Cans would also allow Kekionga to expand into markets even beyond retail, such as concert venues. Clyde Theatre in Fort Wayne, which hosts such acts as Los Lobos and Three Dog Night, told Barger that once its cider was in cans, the theater could sell it in the open access area — rather than confining it to the VIP lounge. Glass is normally banned in concert venues and at beaches, pools and other public spaces, because of the risk of injury that comes from broken glass in a crowded place.
Finally, many cider drinkers simply want to quaff the beverage from cans. Canned cider consumption is on the rise, probably because the market for alcoholic beverages at large is becoming more interested in portable, easy-to-drink packaging.
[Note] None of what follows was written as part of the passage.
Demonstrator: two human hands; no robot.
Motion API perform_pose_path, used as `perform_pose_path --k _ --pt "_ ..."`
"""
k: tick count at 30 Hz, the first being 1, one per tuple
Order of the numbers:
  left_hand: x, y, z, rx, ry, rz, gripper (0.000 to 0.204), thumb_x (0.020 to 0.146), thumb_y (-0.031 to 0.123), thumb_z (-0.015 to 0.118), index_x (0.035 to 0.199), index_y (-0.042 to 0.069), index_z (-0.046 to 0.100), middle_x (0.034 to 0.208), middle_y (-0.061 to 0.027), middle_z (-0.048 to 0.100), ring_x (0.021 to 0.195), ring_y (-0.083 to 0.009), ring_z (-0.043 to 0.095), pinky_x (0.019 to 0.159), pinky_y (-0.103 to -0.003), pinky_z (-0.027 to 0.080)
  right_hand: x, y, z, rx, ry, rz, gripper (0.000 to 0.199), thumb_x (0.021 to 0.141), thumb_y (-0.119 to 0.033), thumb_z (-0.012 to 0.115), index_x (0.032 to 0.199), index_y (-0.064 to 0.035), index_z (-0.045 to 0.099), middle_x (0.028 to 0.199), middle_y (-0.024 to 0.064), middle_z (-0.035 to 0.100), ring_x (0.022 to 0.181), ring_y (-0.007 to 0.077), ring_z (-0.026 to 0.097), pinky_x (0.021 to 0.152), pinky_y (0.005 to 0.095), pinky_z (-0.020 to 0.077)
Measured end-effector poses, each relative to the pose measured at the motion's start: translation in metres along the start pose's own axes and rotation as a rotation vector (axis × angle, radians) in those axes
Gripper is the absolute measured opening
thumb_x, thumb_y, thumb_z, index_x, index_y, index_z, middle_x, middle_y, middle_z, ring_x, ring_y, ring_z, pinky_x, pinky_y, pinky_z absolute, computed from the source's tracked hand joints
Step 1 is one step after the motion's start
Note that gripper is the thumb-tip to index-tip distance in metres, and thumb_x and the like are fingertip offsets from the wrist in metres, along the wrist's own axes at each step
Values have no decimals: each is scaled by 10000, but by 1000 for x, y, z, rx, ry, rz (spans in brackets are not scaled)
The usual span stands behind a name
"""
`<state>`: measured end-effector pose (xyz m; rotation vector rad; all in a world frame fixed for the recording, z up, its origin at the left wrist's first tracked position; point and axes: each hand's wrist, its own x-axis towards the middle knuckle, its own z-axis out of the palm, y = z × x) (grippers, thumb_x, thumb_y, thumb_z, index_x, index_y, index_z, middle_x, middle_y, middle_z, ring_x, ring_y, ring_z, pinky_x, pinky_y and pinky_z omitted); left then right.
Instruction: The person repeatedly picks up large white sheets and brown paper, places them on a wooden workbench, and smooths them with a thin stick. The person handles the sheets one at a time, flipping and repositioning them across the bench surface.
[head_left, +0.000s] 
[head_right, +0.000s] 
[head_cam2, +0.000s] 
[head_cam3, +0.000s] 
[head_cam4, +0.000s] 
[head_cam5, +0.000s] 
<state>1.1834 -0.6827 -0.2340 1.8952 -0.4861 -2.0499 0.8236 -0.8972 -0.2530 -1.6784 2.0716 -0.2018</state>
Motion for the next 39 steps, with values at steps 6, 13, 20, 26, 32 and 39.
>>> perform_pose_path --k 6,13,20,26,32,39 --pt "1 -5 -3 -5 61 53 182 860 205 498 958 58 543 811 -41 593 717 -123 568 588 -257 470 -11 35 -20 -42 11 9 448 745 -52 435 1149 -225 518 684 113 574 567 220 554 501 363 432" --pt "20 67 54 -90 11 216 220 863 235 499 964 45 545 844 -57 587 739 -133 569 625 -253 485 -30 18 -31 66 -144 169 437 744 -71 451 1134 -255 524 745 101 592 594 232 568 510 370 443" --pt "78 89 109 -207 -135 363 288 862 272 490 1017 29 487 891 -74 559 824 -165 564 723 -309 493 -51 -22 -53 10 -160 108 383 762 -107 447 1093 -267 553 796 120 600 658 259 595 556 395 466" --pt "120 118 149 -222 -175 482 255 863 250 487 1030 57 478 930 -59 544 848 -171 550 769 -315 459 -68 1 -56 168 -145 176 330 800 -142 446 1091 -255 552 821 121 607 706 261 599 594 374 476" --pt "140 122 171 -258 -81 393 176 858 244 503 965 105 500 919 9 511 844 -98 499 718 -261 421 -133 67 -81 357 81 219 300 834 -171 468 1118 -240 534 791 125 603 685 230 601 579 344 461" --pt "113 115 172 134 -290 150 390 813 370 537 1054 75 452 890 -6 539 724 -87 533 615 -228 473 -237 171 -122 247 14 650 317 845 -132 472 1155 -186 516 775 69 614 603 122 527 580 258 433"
Even companies that produce wine, spirits and mixers are jumping on the can trend for this reason.
Product Packaging Influences Buying Decisions
Making the move from bottles to cans led to the need of a new label; because cans don’t come in a cardboard carrier, as bottles do, the cans themselves become the marketing that attracts customers.
Seventy-nine percent of brand owners say that packaging is a key marketing tool for their companies. Barger agrees. “Customers like pretty, uncomplicated stuff that’s easy to help them make decisions in the retail atmosphere,” he said. “People in the mill can taste the cider, so it’s an easier sell. In the retail environment, the label is everything.”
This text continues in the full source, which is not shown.